---------- INPUT DATA ----------

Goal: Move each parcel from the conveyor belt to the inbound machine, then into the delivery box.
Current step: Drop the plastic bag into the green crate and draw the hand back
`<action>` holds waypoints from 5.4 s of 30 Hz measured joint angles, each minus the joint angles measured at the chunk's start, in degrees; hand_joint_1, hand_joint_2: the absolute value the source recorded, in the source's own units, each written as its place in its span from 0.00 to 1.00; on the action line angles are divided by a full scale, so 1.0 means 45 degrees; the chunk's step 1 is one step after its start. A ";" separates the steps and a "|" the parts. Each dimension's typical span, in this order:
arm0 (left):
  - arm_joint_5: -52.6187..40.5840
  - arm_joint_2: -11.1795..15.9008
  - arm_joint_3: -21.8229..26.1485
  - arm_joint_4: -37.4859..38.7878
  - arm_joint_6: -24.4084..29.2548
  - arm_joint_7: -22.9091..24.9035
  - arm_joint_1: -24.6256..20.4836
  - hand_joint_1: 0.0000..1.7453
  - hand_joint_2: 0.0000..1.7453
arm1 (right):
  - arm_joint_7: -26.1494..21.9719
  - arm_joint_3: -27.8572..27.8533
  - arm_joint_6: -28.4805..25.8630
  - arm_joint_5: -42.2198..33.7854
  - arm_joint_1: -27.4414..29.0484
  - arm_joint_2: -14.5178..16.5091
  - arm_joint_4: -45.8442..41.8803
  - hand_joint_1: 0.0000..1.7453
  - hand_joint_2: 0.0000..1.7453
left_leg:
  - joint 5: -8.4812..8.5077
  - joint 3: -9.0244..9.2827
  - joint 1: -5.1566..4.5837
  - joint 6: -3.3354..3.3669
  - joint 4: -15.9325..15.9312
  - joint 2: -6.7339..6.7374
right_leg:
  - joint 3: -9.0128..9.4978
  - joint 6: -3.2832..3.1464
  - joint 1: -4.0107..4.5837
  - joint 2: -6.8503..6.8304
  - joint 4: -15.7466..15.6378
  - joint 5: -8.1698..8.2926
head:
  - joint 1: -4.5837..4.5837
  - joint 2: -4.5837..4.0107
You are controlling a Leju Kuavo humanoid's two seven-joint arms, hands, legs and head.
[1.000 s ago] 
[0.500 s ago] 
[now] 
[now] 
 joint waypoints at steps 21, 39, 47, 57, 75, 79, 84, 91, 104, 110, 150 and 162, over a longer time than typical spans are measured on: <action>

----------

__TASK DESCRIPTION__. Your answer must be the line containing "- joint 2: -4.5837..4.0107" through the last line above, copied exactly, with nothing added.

__TASK RESULT__.
  - joint 2: -4.5837..4.0107
You are controlling a Leju Kuavo humanoid's two seven-joint arms, hands, legs and head.
[1.000 s ago] 
[0.500 s ago] 
[now] 
[now] 
 joint waypoints at steps 21, 39, 47, 57, 75, 79, 84, 91, 104, 110, 150 and 162, over a longer time than typical spans are measured on: <action>

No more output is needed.